_Exercise objective_: Return every line of the data exactly as it appears.

_Given material_:
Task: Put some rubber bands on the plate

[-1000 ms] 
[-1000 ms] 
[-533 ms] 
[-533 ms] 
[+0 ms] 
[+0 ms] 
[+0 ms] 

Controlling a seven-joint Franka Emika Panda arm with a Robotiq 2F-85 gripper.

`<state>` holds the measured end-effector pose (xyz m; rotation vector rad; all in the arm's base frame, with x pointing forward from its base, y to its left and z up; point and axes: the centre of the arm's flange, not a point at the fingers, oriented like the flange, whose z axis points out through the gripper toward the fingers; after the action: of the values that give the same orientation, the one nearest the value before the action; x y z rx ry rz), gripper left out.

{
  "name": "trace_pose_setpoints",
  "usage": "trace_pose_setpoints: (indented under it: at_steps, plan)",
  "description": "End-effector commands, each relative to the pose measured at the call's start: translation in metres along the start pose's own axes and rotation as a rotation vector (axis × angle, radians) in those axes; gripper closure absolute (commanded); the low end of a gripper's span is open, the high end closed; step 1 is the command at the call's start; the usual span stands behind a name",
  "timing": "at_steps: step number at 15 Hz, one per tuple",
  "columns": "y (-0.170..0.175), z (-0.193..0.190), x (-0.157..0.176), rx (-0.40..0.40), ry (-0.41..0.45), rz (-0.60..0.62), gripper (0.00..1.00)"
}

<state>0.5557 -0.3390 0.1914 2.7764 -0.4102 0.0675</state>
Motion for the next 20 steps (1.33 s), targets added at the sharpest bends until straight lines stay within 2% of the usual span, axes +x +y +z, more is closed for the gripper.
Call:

_Your solution_:
Task: Put some rubber bands on the plate

[-1000 ms] 
[-1000 ms] 
[-533 ms] 
[-533 ms] 
[+0 ms] 
[+0 ms] 
[+0 ms] 

Controlling a seven-joint Franka Emika Panda arm with a Robotiq 2F-85 gripper.

`<state>` holds the measured end-effector pose (xyz m; rotation vector rad; all in the arm's base frame, with x pointing forward from its base, y to its left and z up; point and axes: the centre of the arm's flange, not a point at the fingers, oriented like the flange, whose z axis points out through the gripper toward the fingers; after the action: of the values that give the same orientation, the one nearest the value before the action; x y z rx ry rz), gripper left out.

{
  "name": "trace_pose_setpoints",
  "usage": "trace_pose_setpoints: (indented under it: at_steps, plan)",
  "description": "End-effector commands, each relative to the pose measured at the call's start: translation in metres along the start pose's own axes and rotation as a rotation vector (axis × angle, radians) in those axes; gripper closure absolute (commanded); the low end of a gripper's span is open, the high end closed; step 1 is the command at the call's start; the usual span stands behind a name",
  "timing": "at_steps: step number at 15 Hz, one per tuple",
  "columns": "y (-0.170..0.175), z (-0.193..0.190), x (-0.157..0.176), rx (-0.40..0.40), ry (-0.41..0.45), rz (-0.60..0.62), gripper (0.00..1.00)"
}

<state>0.5557 -0.3390 0.1914 2.7764 -0.4102 0.0675</state>
Motion for the next 20 steps (1.33 s), targets added at the sharpest bends until straight lines stay within 2% of the usual span, axes +x +y +z, more is closed for the gripper.
Call:

This response is done.